** What to work on **
Where the line with "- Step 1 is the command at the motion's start" appears below, start writing out lines exactly, and finish with the line with "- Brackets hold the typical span", which is included; write out nothing else.

** Collected material **
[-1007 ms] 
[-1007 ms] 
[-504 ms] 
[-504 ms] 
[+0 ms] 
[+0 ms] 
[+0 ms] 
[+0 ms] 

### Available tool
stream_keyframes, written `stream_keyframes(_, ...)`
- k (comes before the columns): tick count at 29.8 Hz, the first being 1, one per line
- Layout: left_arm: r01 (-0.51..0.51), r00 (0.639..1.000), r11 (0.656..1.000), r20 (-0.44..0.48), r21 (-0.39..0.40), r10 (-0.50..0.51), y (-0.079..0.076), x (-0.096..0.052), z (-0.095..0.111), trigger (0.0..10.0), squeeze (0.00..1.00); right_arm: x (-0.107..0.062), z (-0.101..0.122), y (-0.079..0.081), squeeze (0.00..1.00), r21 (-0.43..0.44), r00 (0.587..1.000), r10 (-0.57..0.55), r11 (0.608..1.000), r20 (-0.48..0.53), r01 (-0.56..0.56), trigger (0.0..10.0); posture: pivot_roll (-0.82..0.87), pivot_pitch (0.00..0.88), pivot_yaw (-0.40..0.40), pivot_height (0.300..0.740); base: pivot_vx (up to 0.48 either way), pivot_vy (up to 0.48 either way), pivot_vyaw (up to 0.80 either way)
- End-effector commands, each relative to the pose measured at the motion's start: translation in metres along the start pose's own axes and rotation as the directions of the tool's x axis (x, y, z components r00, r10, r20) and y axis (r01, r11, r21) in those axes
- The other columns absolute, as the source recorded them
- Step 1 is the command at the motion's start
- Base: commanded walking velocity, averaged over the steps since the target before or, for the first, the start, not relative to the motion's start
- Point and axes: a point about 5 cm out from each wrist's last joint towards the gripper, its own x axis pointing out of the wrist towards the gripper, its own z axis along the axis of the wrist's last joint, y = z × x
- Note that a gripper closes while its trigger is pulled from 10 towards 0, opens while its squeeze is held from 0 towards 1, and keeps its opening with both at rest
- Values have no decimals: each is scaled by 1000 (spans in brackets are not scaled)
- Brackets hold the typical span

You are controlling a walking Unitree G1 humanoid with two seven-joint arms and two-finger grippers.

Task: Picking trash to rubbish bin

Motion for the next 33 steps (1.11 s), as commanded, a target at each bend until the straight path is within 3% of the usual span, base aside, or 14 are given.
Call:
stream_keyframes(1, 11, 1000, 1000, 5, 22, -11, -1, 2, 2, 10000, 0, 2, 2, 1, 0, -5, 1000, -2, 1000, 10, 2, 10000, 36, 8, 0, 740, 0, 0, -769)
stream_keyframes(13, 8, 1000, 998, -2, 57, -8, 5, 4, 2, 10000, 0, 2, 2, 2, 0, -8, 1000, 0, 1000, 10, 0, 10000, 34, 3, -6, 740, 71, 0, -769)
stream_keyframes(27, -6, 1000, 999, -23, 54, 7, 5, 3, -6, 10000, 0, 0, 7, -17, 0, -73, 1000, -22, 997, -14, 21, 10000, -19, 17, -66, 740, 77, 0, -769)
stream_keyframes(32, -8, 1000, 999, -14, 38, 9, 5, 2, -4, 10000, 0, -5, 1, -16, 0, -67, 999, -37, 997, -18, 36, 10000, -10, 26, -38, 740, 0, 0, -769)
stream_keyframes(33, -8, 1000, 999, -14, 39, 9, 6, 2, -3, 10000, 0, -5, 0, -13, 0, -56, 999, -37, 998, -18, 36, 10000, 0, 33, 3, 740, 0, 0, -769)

** Response area **
- Step 1 is the command at the motion's start
- Base: commanded walking velocity, averaged over the steps since the target before or, for the first, the start, not relative to the motion's start
- Point and axes: a point about 5 cm out from each wrist's last joint towards the gripper, its own x axis pointing out of the wrist towards the gripper, its own z axis along the axis of the wrist's last joint, y = z × x
- Note that a gripper closes while its trigger is pulled from 10 towards 0, opens while its squeeze is held from 0 towards 1, and keeps its opening with both at rest
- Values have no decimals: each is scaled by 1000 (spans in brackets are not scaled)
- Brackets hold the typical span

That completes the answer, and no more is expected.